La ricerca, presentata da Fabrizio Battistelli e Francesca Farruggia, docenti alla Sapienza e rispettivamente presidente e segretaria generale di Iriad, è il primo frutto della Consulta diocesana delle seconde generazioni ed esplora le dinamiche identitarie e relazionali dei giovani di seconda generazione a Roma, evidenziando le tensioni tra le aspettative familiari, le relazioni con i pari e il contesto scolastico. È basata su 119 interviste e sono stati coinvolti 16 testimoni privilegiati (sacerdoti, rappresentanti associativi, giovani di seconda generazione), 6 genitori e 96 giovani, la maggior parte tra i 18 e i 24 anni, in 14 focus group. Dodici le comunità straniere rappresentate nei focus group, con la Nigeria a guidare la classifica (18 giovani), seguita da Filippine (11), Ucraina (9), Repubblica democratica del Congo (8) e Polonia (7).
Nonostante la lunga residenza, in famiglia si predilige ancora la lingua d’origine (74,4% per i padri, 78,2% per le madri) il che porta i ragazzi a supportare i genitori per gli adempimenti burocratici o per il rapporto con la scuola. Con gli amici, invece, il 65,4% dei giovani utilizza prevalentemente l’italiano. «Vorremmo che questo fosse l’inizio di un nuovo percorso – ha detto il vescovo ausiliare Benoni Ambarus, presidente della Commissione regionale per le migrazioni -. Un punto di partenza per condividere questa realtà bella e ricca dei nuovi italiani».

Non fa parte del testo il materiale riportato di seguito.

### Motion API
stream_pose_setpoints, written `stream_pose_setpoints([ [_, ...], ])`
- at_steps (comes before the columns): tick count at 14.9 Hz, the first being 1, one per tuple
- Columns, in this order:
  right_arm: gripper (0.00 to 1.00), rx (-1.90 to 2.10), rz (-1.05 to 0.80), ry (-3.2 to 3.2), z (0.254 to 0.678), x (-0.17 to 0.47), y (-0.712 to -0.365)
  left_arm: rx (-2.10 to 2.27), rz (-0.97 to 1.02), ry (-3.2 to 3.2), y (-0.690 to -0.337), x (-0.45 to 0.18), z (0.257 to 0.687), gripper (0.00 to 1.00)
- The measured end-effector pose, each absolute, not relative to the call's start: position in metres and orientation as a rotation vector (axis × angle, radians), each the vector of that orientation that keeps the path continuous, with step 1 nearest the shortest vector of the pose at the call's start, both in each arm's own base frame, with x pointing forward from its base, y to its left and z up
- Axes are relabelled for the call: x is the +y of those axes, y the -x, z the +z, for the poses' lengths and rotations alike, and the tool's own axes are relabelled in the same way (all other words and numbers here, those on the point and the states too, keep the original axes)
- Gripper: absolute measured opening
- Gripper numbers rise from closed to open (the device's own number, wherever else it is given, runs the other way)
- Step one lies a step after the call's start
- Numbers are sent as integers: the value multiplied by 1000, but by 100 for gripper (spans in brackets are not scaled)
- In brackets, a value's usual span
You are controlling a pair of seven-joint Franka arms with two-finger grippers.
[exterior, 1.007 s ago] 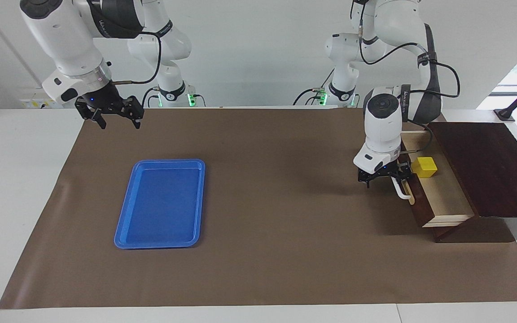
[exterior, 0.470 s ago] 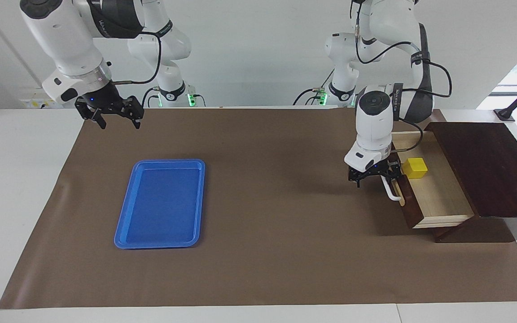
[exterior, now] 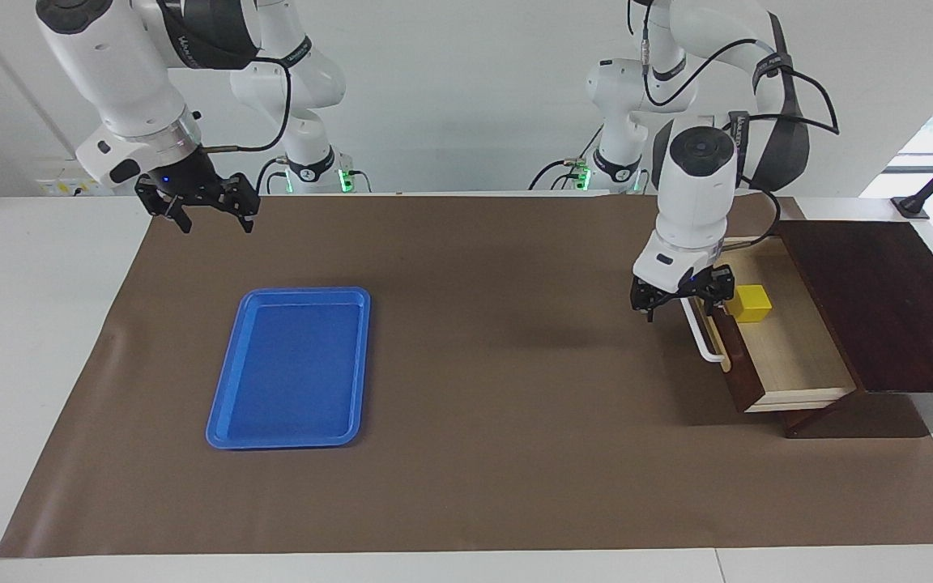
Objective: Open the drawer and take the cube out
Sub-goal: 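Pull the drawer open toward the robot with the left gripper, then grasp the yellow cube with the left gripper while the right gripper approaches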
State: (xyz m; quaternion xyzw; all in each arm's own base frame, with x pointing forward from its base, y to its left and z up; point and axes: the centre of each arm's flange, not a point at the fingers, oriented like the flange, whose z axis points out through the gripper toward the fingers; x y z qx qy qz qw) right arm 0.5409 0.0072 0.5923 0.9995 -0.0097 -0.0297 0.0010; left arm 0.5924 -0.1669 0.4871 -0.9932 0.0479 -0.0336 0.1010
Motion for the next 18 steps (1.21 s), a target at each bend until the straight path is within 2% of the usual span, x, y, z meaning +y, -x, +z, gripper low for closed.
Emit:
stream_pose_setpoints([
  [3,100,-30,-91,-3138,593,7,-541,-60,-61,3023,-600,-134,531,100],
  [5,100,-4,-84,-3138,595,16,-540,-483,-83,3044,-607,-65,559,100],
  [7,100,24,-64,-3138,597,24,-540,-952,-86,2940,-608,-22,563,100],
  [9,100,-33,-4,-3140,599,21,-545,-1396,-83,2759,-607,12,560,100],
  [12,100,-444,-10,-3124,592,20,-549,-1859,-59,2466,-596,40,541,100],
  [15,100,-950,-61,-3040,572,27,-560,-2089,-96,2304,-584,35,508,100],
  [18,100,-1350,-92,-2879,554,31,-577,-2139,-86,2255,-579,33,477,100],
])
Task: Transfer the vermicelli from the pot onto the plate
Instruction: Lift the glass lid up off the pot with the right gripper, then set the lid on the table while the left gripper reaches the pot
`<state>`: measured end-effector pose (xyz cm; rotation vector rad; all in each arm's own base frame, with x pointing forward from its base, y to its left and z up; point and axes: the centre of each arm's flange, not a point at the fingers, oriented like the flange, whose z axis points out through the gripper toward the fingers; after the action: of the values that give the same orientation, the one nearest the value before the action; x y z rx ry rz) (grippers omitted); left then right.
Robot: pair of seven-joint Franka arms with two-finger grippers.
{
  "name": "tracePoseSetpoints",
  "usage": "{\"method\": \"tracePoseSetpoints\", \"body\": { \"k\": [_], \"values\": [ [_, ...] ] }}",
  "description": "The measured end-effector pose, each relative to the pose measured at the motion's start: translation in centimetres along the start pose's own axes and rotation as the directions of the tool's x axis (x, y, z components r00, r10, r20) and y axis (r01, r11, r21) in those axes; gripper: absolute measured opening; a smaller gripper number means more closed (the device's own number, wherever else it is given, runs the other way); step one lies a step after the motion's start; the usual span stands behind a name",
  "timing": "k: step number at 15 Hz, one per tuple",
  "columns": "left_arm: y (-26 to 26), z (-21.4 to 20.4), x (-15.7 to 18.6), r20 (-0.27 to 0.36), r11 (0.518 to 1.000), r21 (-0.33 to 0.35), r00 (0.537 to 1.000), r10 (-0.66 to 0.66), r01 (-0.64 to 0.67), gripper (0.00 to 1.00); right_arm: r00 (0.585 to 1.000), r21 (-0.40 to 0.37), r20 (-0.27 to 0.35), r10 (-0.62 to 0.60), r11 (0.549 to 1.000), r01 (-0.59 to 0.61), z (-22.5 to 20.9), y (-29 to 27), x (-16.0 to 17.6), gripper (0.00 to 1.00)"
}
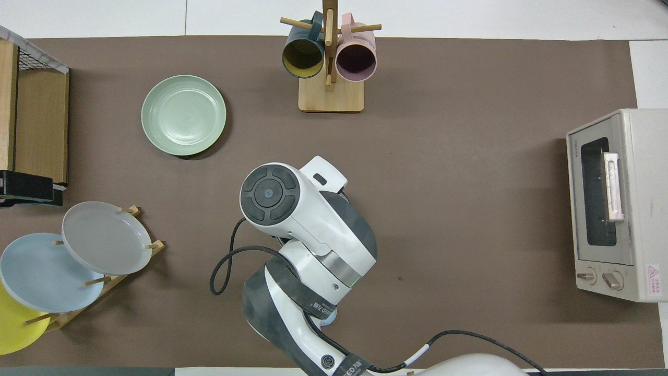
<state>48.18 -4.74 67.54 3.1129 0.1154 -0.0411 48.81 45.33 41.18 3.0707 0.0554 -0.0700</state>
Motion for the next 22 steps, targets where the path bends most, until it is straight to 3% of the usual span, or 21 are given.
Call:
{"method": "tracePoseSetpoints", "body": {
  "k": [5,11,17,19,22],
  "values": [
    [0.0,0.0,0.0,-0.003,1.000,0.000,1.000,0.000,0.000,1.00,0.999,0.025,-0.030,0.014,1.000,-0.013,-2.6,2.6,1.5,0.66],
    [1.3,1.5,0.6,-0.025,1.000,-0.003,1.000,-0.006,0.006,1.00,0.995,0.030,-0.042,-0.085,0.996,0.086,-6.0,14.1,7.0,0.66],
    [13.9,11.1,0.4,-0.011,1.000,0.002,1.000,-0.026,0.026,1.00,0.983,0.028,0.020,-0.184,0.983,0.183,-2.2,30.7,12.5,0.66],
    [17.7,14.3,0.2,-0.013,0.999,-0.001,0.999,-0.040,0.040,1.00,0.981,0.035,0.028,-0.190,0.981,0.189,0.3,35.2,12.7,0.66],
    [23.8,20.1,-0.2,-0.005,0.996,0.000,0.996,-0.087,0.087,1.00,0.981,0.037,0.001,-0.192,0.981,0.191,5.1,37.2,11.0,0.66]
  ]
}}
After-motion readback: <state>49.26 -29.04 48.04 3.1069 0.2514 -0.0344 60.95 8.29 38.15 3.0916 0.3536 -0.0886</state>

Un invito al discernimento, «facendo tesoro della riflessione dei nuovi italiani nella diocesi di Roma», è arrivato da padre Giulio Albanese, direttore dell’Ufficio per le comunicazioni sociali della diocesi, che ha moderato l’incontro. Il ministro dell’Interno Matteo Piantedosi ha assicurato «il massimo impegno del governo nel combattere ogni forma di discriminazione e di razzismo» perché «il pregiudizio è sempre negativo. È importante – ha aggiunto – supportare il processo di integrazione di questi giovani e integrare significa costruire una società dove tutte le persone, indipendentemente dall’origine, riescano a partecipare alla vita sociale ed economica e ad avere le stesse opportunità».

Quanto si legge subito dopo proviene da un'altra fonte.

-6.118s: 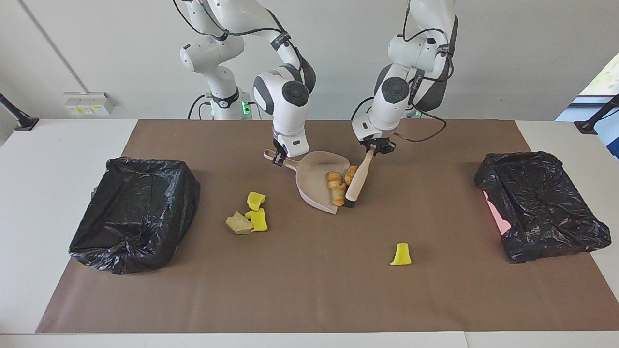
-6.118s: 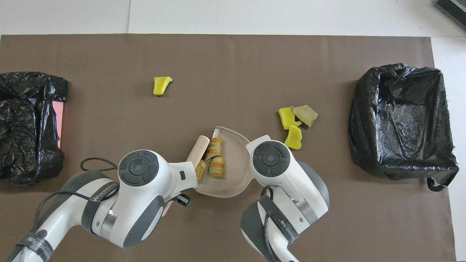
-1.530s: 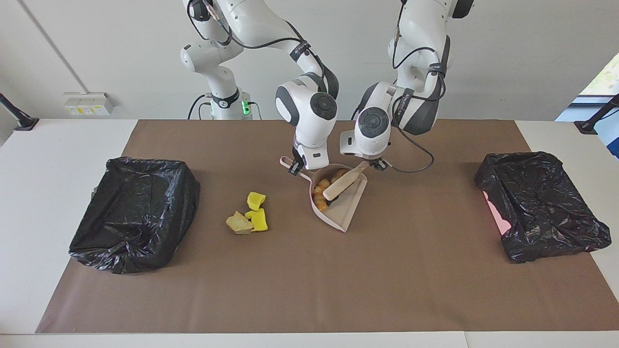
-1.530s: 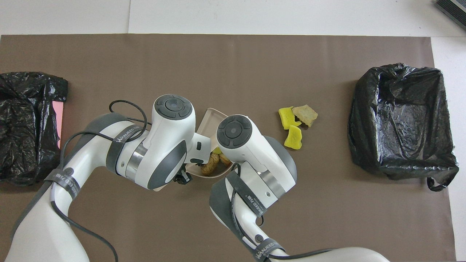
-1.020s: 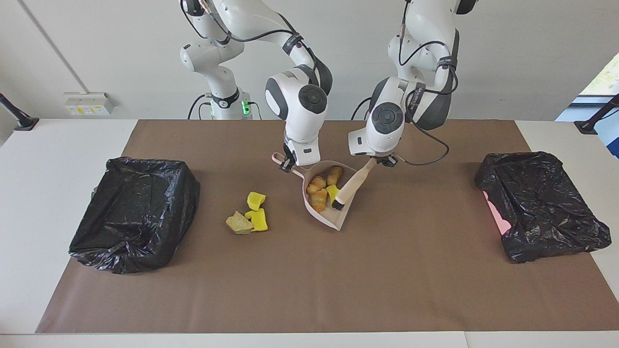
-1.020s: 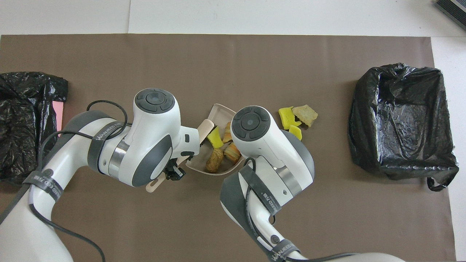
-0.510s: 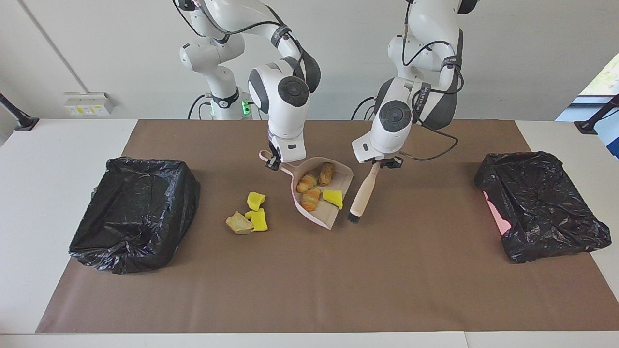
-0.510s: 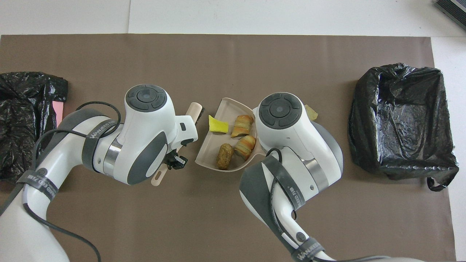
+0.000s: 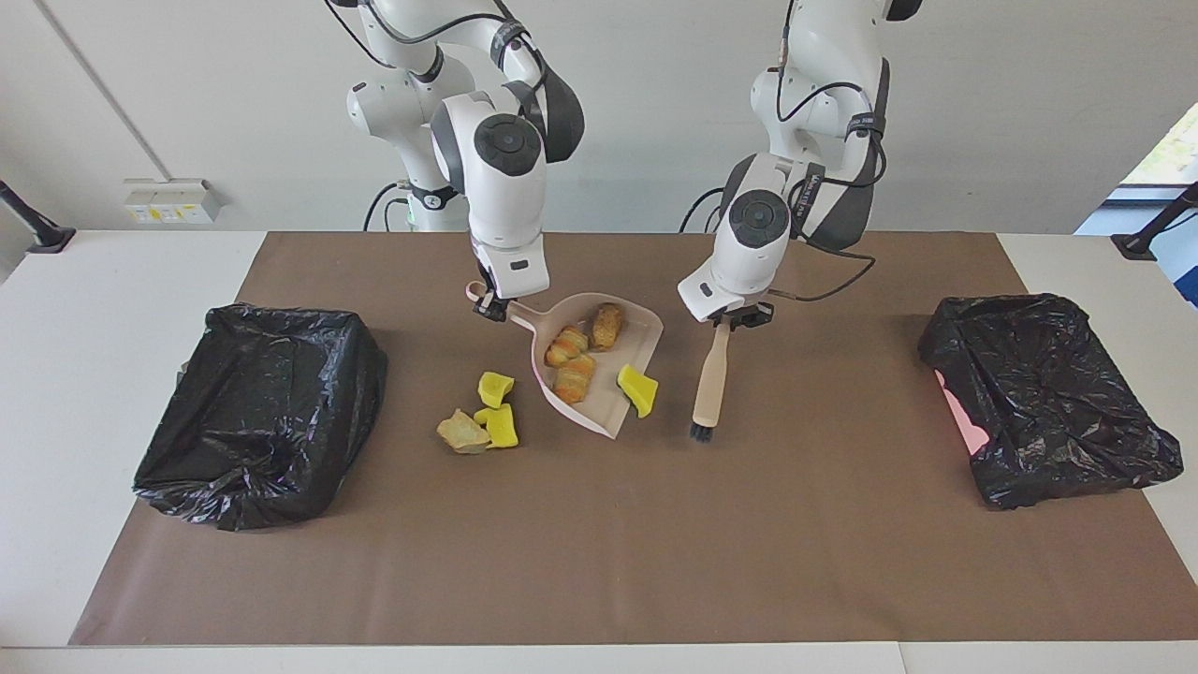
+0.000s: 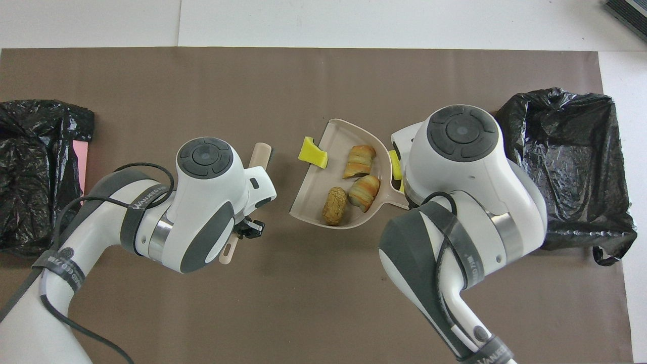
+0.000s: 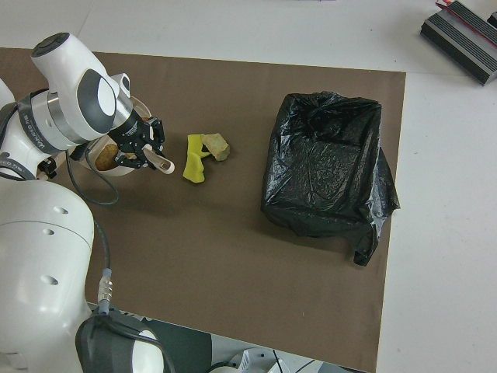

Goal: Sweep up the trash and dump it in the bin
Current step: 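Lift the dustpan with the right gripper toward the nearest black bag, then tip the dustpan with the right gripper while the left gripper drops the brush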

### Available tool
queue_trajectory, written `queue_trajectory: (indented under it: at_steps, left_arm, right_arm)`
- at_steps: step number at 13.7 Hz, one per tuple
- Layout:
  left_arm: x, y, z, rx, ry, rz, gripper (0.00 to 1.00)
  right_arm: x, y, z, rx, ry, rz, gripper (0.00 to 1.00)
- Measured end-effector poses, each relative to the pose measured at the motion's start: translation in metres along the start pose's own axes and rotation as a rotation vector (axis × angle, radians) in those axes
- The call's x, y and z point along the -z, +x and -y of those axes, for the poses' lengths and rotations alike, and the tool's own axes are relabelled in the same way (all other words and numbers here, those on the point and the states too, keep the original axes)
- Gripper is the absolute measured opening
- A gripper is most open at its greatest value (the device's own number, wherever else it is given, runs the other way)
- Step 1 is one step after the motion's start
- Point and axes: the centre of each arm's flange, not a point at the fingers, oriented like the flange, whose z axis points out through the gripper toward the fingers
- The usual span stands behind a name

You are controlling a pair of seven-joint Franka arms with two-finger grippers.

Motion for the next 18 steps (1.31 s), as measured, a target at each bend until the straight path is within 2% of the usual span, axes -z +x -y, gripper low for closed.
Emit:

Proprio parlando di integrazione, il vicepresidente della Conferenza episcopale italiana Gianpiero Palmieri ha rimarcato che «il ruolo della Chiesa romana nei processi di integrazione è quello che dalla Chiesa ci si aspetta». Ha quindi ricordato i 4 verbi cari a Papa Francesco in tema di immigrazione: accogliere, proteggere, promuovere, integrare. «È importante fare alleanza con questi giovani e adulti, un’alleanza rispettosa per il loro bene e per quello del nostro Paese – ha affermato -. Solo così si potranno concretizzare i quattro verbi».
L’auspicio dell’assessore alle Politiche sociali di Roma Capitale Barbara Funari è che «i ragazzi possano avere il diritto di cittadinanza che meritano anche attraverso una legge. La presenza di tanti giovani che scelgono di vivere qui è una buona notizia, difronte a un inverno demografico di cui non ci rendiamo conto». L’integrazione è una buona prassi che la parrocchia di San Giuseppe Cafasso porta avanti da tempo, ha ricordato il parroco don Gaetano Saracino, il quale ha rimarcato che nel quadrante est «si fanno alleanze e si sta costruendo la Roma dei prossimi 20 anni».